The Oklahoma-born architect’s Barbour House is unlike most Midcentury Modern buildings

By FRED A. BERNSTEIN
Tue, May 2, 2023 9:06amGrey Clock 5 min

Nestled in a thickly wooded site in Kentfield, Calif., about 12 miles north of the Golden Gate Bridge, the house commissioned by Donald and Nancy Barbour 60 years ago pairs the solidity of a barn with the intricacy of a pagoda. A giant wooden rectangle, its entry facade is made mainly of two giant glass doors. Some 16 feet high, the doors slide open so completely that inside and outside unite, with the living/dining room becoming a kind of covered porch. A vast skylight over the interior space further blurs the line between indoors and out. Bedrooms occupy a kind of mezzanine that seems to float, as does the extra-wide roof. There are supports, but a magician hid some of them in floor-to-ceiling bookcases and threaded others through wisteria-laden trellises. In that way, anything heavy either disappears or dissolves into filigree ornament.

The magician was the Oklahoma-born architect John Marsh Davis (1931-2009), who built some of the most original Bay Area houses (and a handful of Napa Valley vineyards) in the second half of the 20th century. Though labeled Midcentury Modern, his houses are nothing like the better known Midcentury Modern works of architects like Richard Neutra, which are composed of flat, white surfaces. And, though labeled organic, they are nothing like the better-known organic works of Frank Lloyd Wright, which tend to hug the ground. Mr. Davis’s houses aren’t flat, or white, or low. They soar, in a style that Hans Baldauf, the author of a new book about Mr. Davis, calls “wood expressionism.” Mr. Davis himself liked to call his approach Forgotten Modern.

Now Mr. Davis’s Forgotten Modern is being remembered. Mr. Baldauf, himself a successful Bay Area architect, discovered Mr. Davis when he was hired to design a visitor centre for the Joseph Phelps winery in Napa. He was enamoured of the vineyard’s main building, a dramatic barn-like structure split by a great trellis. To make his addition successful, he says, he wanted to know more about that building. Its designer, John Marsh Davis (a name he had never heard before), turned out to be “the visionary behind a whole series of buildings that I had long admired,” he says. Given access to Mr. Davis’s archive by his niece, Katy Davis Song, Mr.
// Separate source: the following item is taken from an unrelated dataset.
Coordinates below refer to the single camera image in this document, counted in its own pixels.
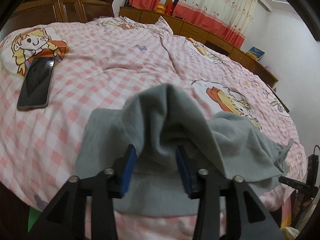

Baldauf learned enough to finish the winery project, then spent more than a decade compiling a book about the early years of Mr. Davis’s career.

“The more I dug into John’s work, the more I came to believe that it deserved to be more widely known,” he says.

One of the first buildings Mr. Baldauf visited was the Barbour house, which, he says, “bowled me over. Having designed a large sliding door on an early project, I knew the complexities involved, and here was one four times as large and almost twice as high that allowed interior and exterior to merge completely.” The residence, he adds, “is one of John’s masterpieces and established themes that he would go on to explore throughout his career.”

Mr. Baldauf couldn’t have known when his book, “Design Legacy of John Marsh Davis: Early Years,” was published in March that the house on its cover would soon come up for sale. In the wake of Donald and Nancy’s deaths, both in 2022, their three children are listing the five-bedroom, three-bath, 4,000-square-foot house on 0.75-acre for $4.995 million. (The sale includes an adjoining 0.43-acre lot.)

“The grand scale of the rooms and the views of Mount Tam will draw many potential buyers,” says listing agent Bitsa Freeman of Boulevard Marin, “Whether they can pay the price remains to be seen.” In 2023, the median sale price in Kentfield was around $4.2 million, Ms. Freeman says. ​“We have priced [the house] definitely on the higher end because of its esteemed architectural history.”

No one who knew John Marsh Davis as a child could have predicted his career path. Growing up, Mr. Davis later told David Sheff, a journalist who is married to the Barbours’ daughter Karen, he didn’t know what an architect was. And nothing about his birthplace, in Oklahoma’s western prairie, taught him about expressive architecture or dramatic topography.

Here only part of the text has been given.